One For My Baby
books index

Tony Parsons

Tony Parsons lives in a comfortable London house with a beautiful Asian wife, and his novels have secured him a place in literary culture. He has a post-modern pedigree, refreshingly different from conventional middle class success. One of his earlier works - Notes From the Front Line of Popular Culture - is no longer in print, and that probably suits him. It's a fine testimony to the raw energy of the punk rock era - and his journalistic presence within it - but is ultimately immature and pointless, rather like the singers and musicians he interviewed. He was still learning his trade, thrilled at the opportunities his work presented.

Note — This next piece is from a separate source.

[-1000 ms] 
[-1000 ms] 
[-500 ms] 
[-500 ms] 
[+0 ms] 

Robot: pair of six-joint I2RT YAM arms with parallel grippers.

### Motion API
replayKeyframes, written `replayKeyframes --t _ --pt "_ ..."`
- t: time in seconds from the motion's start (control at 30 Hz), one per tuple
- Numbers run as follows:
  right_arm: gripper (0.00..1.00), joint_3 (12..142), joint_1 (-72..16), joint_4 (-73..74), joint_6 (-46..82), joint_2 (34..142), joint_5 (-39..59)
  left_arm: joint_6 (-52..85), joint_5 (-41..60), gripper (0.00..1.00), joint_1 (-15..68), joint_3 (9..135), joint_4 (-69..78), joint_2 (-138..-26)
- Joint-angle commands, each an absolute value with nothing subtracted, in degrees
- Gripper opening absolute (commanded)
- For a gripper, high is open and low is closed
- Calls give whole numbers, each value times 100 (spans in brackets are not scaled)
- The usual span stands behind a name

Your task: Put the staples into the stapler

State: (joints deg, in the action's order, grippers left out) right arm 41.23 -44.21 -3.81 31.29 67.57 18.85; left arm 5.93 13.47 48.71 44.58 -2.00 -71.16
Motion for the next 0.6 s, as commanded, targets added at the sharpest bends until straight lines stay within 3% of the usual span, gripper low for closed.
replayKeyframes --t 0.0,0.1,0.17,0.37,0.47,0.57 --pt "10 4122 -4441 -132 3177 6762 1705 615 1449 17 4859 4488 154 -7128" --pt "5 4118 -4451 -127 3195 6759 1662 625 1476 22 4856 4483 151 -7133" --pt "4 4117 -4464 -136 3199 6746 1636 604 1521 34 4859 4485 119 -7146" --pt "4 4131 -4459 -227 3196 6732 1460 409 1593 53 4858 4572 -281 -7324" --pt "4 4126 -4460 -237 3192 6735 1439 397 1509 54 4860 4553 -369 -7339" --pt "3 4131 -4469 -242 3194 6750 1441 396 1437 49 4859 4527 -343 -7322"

One For My Baby is mostly a repetition of earlier preoccupations, as depicted in Man and Boy. It's no worse for that, and has no pretensions at being high literature. I never read Parsons in New Musical Express; I bought it occasionally in the early 1980s, hoping it was a key to understanding the music around me and my own self, but I found it unreadable: full of dense, badly written commentary too arcane to make any sense. I did read him in GQ, and remember a piece about martial arts, and a line about women giving men blow jobs to be polite - indicative of modern life, he said.

Martial arts, the changing world and the different generations - these are some of Parsons interests. The hero in his latest book - Alfie Budd - takes comfort in the memory of the Woodbine and Old Spice smells of his grandfather. In Man and Boy, it is the hero's father who used Old Spice; in both cases, it represents a boyhood where life was blissfully simple and secure, surrounded by the certainties of a masculinity that no longer exists. In both books, the hero has to work out for themselves what masculinity means, outgrow casual sex, acknowledge the enduring importance of the human heart, and how long-suffering women understand this.

Parsons knows a little about Tai Chi, although there is far more to it than his book suggests; its slow practice is for him a symbol of calm wisdom amidst the harsh contradictions of city life, where change is one of the biggest human challenges -life is "a series of hellos and goodbyes".

I'm not sure what women make of Tony Parsons; together with Nick Hornby, he represents contemporary man, the male-confessional equivalent of Bridget Jones. Men have their weaknesses and are sometimes unsettled, but eventually learn it is they who suffer most from their inability to relate to women with heart as well as groin. Inside, they have emotional needs just as strong, and eventually have to yield to this, as in a Tai Chi dance. When Alfie's grandmother is dying, his father feels he constantly has to be doing something, being useful, justifying himself; he cannot just sit and feel.

As with Man and Boy, there's lots of humour and some beautiful observation. The 13 year old daughter of Jackie - Alfie's eventual partner - is called Plum. She is overweight, hides behind a long fringe, idolises a celebrity wrestler called The Slab, and is cruelly bullied at school. She makes friends with Alfie's elderly grandmother, who she thinks is "funny" and "cool"; they share her interest in wrestling-entertainment. She thinks she is the only person who likes her just as she is, and not as they would like her to be. When she dies, Plum runs away from home, overwhelmed with the circumstances of her life and her inability to resolve them. Like Alfie - and everyone else - she is a wounded person in need of comfort. Alfie eventually finds her sleeping in a photo booth, and becomes the father that she lacks.

The book is punctuated with references to Alfie's emotional learning, navigating life where the signposts of the earlier generation have vanished, and the world is more confusing, harsh, and contingent. In Man and Boy, hero Harry Silver constantly feels he will never compare to his tough, war-hero father; his mother has to tell him that today, men have different battles to fight and are a different kind of hero.

Parsons writes a good story, describing the emotional predicament of being a man. You don't necessarily agree with him all the time - by idolising Frank Sinatra, for example, as a symbol of tough-sensitive masculinity. But the underlying sentiment is perfectly acceptable.

One for My Baby begins when Alfie falls in love with Rose, a lawyer living in Hong Kong, on the verge of late-nineties independence. After she dies in an accident, she becomes an exotic and unattainable symbol, for a love that cannot be repeated. This is Alfie's illusion, and he has to learn not to compare women with ghosts from the past.

His first impression of Rose - "She was better than beautiful" applies equally to Jackie and little Plum. Rose was imperfect because she had a "goofy" smile that "pulled at (his) heart"; Jackie is a determined and noble single mother, fighting against poverty, social prejudice and missed opportunity. Plum is a kind girl, hiding behind a fringe and a tough façade. I suspect women like Tony Parsons. And ultimately, that's what his books are about.